Fig. 7b shows a schematic diagram of a data extraction view in the visual analysis system, wherein the left side of the view shows a diagram of different types of tables such as a standard table, a three-line table, a frame missing table, a color ladder table, a cross-page table, a continuous table, a nested table and a multi-head table, and the right side shows the total number and the checking state of the corresponding types of tables in a form of a bar chart. The user can select the form type to be viewed on the right, and further view the audit situation by clicking on the histogram correspondence bar of interest.
FIG. 7c illustrates a schematic diagram of a data transformation review view in a visual analysis system that supports a user review and analysis of extracted form data. The user can select filtering in the data extraction view in an interactive mode to view, trace, analyze and correct the extracted form data. For auditing of the form data, the user can sort by clicking the column header of each column, and drag the column header to move left and right to change the sequence of the columns so as to organize the form content according to personal analysis habits. The magnifying glass at the upper right corner of the data table represents conversion tracing, and the original PDF document corresponding to the data table is highlighted in the document overview view by clicking the magnifying glass icon, so that a user can conveniently analyze data before and after conversion and check and confirm the accuracy of the data.
Specifically, the data conversion audit view described above may include four regions c1-c4, which are described below.

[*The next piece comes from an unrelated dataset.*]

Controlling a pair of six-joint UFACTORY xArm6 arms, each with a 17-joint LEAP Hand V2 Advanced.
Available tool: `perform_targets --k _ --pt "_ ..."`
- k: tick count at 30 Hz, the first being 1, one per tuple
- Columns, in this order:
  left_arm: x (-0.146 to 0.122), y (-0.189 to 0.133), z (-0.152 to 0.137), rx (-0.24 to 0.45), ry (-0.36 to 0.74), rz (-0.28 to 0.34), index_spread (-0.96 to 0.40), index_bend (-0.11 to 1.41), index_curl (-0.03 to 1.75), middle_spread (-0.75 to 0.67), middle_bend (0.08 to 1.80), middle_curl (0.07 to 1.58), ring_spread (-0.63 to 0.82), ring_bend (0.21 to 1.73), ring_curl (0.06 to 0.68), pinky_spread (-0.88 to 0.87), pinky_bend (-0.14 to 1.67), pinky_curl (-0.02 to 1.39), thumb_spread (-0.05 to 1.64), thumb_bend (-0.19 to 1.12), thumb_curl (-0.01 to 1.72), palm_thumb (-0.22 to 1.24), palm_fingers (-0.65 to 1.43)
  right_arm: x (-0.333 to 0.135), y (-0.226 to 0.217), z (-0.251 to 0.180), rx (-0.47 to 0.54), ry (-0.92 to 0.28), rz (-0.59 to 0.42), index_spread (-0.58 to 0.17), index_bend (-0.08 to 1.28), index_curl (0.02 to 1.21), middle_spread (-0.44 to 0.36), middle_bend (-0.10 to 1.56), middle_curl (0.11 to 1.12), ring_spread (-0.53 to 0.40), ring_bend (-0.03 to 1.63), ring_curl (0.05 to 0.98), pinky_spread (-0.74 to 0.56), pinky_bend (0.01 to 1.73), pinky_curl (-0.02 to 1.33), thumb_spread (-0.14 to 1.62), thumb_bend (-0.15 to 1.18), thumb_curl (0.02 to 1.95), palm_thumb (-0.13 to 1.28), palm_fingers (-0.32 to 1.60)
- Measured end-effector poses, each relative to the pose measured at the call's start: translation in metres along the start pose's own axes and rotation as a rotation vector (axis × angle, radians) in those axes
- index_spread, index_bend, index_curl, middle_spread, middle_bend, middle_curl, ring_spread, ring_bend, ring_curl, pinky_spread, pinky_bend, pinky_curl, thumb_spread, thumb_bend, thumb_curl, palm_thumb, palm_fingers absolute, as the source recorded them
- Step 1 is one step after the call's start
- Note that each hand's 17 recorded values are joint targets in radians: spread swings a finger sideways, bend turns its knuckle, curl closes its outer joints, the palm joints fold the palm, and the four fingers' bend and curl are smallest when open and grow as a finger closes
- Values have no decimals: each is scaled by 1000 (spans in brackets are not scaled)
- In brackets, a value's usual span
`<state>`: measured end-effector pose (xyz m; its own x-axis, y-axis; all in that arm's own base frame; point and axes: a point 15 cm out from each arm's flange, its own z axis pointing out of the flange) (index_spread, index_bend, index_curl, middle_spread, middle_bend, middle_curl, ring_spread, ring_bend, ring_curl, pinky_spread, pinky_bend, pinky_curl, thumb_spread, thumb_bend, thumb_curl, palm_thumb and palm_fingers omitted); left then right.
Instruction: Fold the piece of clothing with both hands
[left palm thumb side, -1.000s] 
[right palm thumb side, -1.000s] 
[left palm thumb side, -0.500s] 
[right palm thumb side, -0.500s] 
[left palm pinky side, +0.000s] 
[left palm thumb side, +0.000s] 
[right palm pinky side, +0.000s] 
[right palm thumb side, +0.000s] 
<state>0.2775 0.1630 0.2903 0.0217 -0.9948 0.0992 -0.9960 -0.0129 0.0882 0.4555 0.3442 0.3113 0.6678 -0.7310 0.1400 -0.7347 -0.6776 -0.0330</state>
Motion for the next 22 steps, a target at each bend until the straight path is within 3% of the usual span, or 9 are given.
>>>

As shown in the area c1, for the extracted form data, when a user hovers a mouse over a certain data line, the right side displays an 'edit' icon and a 'remark' icon, and the user can click the 'edit' icon to modify and record according to the need, or click the 'remark' icon to directly record the content as accurate. As shown in region c2, the data line that is accurate for the audit will be marked as a light gray background. The right side of the data line which is subjected to the audit displays a remark icon, and the audit log can be clicked and checked at any time. In addition, as shown in the area c3, if the user finds that the data has errors, clicking the "edit" icon on the right side of the data line, the data line will be marked as dark gray background, meanwhile, a modification line with a light gray background is inserted at the lower end of the data line, the error line is copied as it is, each data cell can be edited, the user can directly modify the data, and the modified data will be displayed in a bolded manner. Finally, as shown in the area c4, clicking on the "remark" icon on the right side of the data line, the user can record the modification log, including information such as whether the data is correct or not and checking remark description.

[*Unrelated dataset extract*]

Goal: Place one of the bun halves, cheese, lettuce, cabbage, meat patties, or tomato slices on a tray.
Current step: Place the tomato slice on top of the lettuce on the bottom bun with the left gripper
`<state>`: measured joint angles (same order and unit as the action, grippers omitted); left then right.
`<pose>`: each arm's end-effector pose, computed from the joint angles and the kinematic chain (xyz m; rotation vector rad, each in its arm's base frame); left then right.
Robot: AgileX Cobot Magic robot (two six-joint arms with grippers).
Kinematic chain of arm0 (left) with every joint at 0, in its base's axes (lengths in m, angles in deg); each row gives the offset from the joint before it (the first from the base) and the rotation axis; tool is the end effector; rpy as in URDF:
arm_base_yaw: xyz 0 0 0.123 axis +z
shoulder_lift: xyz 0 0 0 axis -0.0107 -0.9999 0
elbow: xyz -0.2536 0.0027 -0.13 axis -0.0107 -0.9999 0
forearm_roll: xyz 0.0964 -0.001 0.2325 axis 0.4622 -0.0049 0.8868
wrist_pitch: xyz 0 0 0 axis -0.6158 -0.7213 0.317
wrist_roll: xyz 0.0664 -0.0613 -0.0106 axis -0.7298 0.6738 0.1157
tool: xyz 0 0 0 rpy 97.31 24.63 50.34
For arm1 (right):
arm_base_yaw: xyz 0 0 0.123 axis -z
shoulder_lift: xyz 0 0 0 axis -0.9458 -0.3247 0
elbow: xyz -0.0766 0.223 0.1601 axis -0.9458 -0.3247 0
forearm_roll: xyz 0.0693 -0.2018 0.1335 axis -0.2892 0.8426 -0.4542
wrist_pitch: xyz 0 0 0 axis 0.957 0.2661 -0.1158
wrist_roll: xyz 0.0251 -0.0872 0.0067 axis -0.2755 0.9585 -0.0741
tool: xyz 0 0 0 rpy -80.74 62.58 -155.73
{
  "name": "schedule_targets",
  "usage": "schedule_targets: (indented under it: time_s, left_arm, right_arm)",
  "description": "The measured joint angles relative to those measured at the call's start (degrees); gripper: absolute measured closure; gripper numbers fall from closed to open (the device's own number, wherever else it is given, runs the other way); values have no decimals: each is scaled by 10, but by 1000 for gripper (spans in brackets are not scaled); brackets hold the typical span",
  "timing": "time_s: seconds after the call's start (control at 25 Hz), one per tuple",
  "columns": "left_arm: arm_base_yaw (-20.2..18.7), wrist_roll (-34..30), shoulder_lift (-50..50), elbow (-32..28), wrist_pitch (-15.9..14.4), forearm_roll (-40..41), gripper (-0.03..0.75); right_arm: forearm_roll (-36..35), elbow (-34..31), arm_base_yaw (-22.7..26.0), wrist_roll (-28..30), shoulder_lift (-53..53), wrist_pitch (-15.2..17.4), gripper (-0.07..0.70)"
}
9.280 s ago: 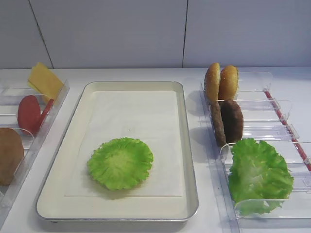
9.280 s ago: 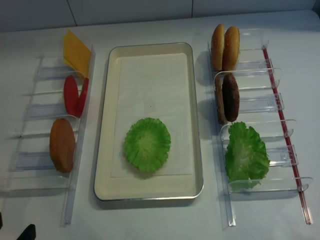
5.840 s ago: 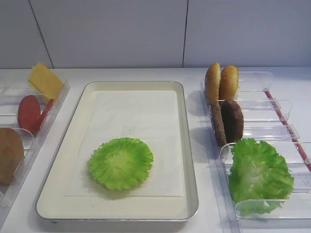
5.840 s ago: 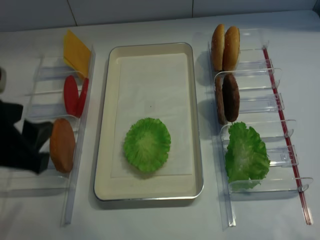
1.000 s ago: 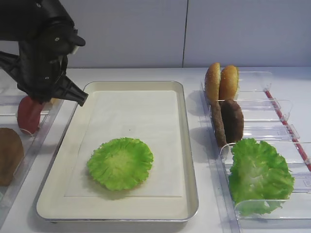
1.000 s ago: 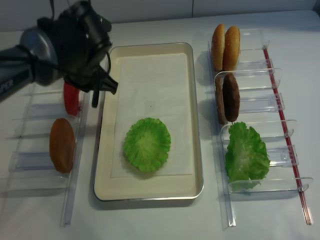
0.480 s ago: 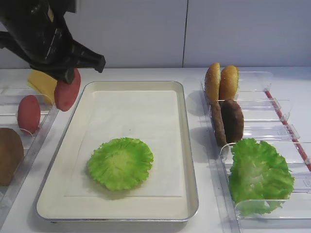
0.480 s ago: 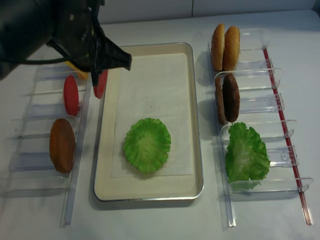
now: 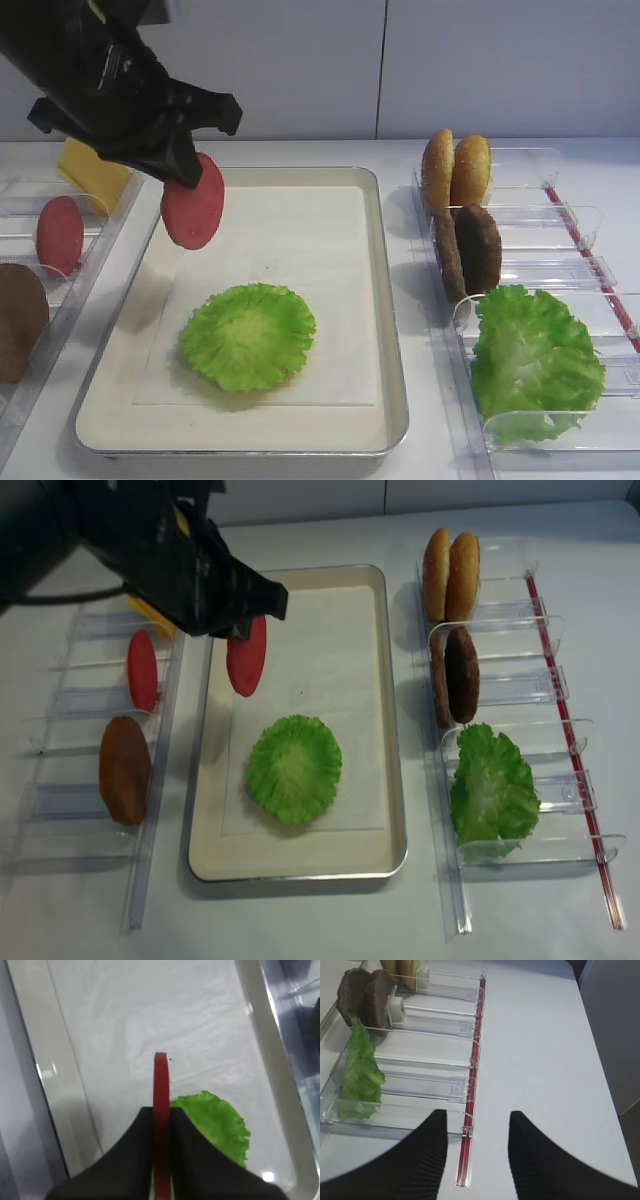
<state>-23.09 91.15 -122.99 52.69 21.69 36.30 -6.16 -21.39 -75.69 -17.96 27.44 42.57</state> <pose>0.2918 -0.1379 0.3140 0.3206 2.6700 -0.3283 -0.0080 -0.0025 0.2629 -0.1306 2.1327 -0.0057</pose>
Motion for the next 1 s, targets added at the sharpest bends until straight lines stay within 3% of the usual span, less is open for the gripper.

By combining the above, the scheme firstly analyzes the acquired PDF document, extracts the form therein, and then processes such as reconstruction and the like on the extracted form to realize data conversion. Specifically, for the table data, the scheme adopts a data extraction method to obtain the subject information of the table and the table data. In order to further improve the quality of data conversion, aiming at the problems of data accuracy and efficiency possibly existing in the data conversion process, the scheme also provides a visual analysis system, so that the data can be compared, traced and analyzed. Finally, the converted structured data is fused into a database, so that future retrieval and calling are facilitated.

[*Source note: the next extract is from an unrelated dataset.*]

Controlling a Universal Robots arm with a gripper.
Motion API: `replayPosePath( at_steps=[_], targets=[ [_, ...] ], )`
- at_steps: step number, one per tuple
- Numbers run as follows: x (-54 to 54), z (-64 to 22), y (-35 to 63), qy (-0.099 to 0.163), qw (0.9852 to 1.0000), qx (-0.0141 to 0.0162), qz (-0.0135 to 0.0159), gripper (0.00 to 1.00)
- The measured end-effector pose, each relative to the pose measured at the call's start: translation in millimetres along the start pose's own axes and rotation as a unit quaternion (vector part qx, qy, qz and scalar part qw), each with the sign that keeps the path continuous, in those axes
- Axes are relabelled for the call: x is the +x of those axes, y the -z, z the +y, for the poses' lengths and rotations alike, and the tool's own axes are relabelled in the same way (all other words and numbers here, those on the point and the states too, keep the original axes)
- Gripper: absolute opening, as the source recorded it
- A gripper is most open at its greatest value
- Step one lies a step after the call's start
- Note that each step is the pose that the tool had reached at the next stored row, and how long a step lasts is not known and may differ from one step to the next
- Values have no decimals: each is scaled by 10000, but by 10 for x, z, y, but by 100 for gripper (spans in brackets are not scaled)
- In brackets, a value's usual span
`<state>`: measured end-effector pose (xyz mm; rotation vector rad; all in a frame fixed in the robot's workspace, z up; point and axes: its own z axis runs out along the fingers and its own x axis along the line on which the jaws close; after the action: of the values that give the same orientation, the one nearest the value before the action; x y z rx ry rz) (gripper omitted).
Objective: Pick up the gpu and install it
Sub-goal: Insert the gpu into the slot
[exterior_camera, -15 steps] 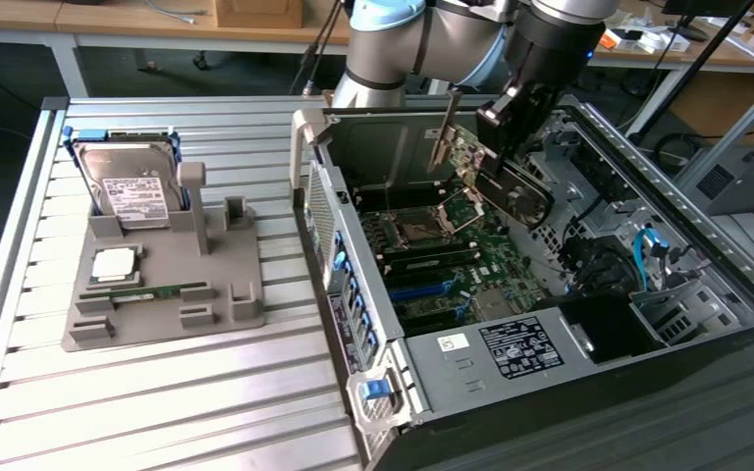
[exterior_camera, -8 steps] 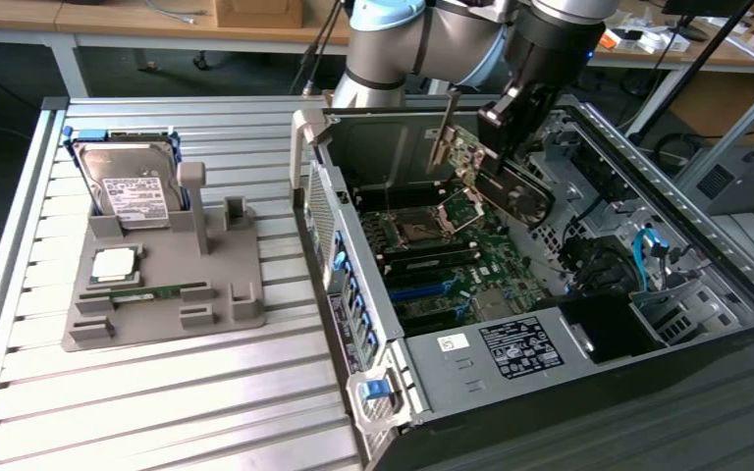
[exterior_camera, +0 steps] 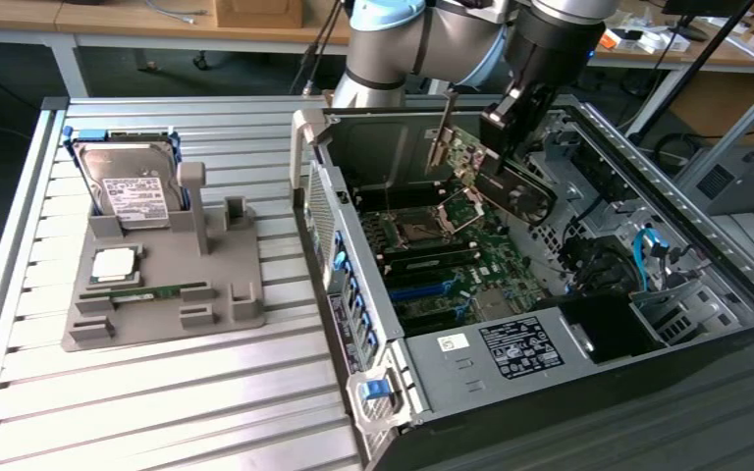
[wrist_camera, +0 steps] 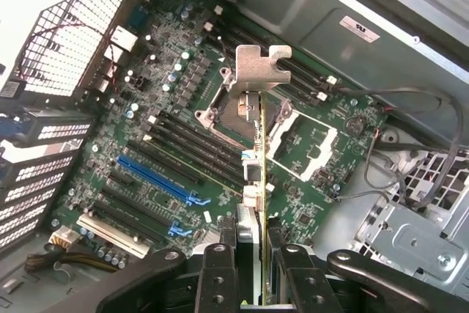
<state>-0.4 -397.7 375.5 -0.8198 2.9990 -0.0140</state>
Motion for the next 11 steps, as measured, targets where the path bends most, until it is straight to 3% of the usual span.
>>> replayPosePath(
  at_steps=[11],
  targets=[
    [0, 0, 0, 95, 10000, -3, -2, 27]
  ],
)
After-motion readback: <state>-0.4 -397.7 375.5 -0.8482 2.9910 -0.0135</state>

In summary, the scheme calculates a set of PDF document intelligent processing strategy with special content structure and style characteristics aiming at regular reporting of a marketing company, and improves the quality and efficiency of PDF document structured conversion processing. A novel visual analysis system is constructed for displaying the extracted form data. In addition, the visual analysis system also supports the user to audit and analyze the extracted form data.
Corresponding to the above-mentioned method for extracting table data for a PDF document, an embodiment of the present disclosure further provides an apparatus for extracting table data for a PDF document, as shown in fig. 8, where the apparatus may include:
The parsing unit 802 is configured to parse the PDF document to obtain an initial table and multi-page text content contained in the PDF document.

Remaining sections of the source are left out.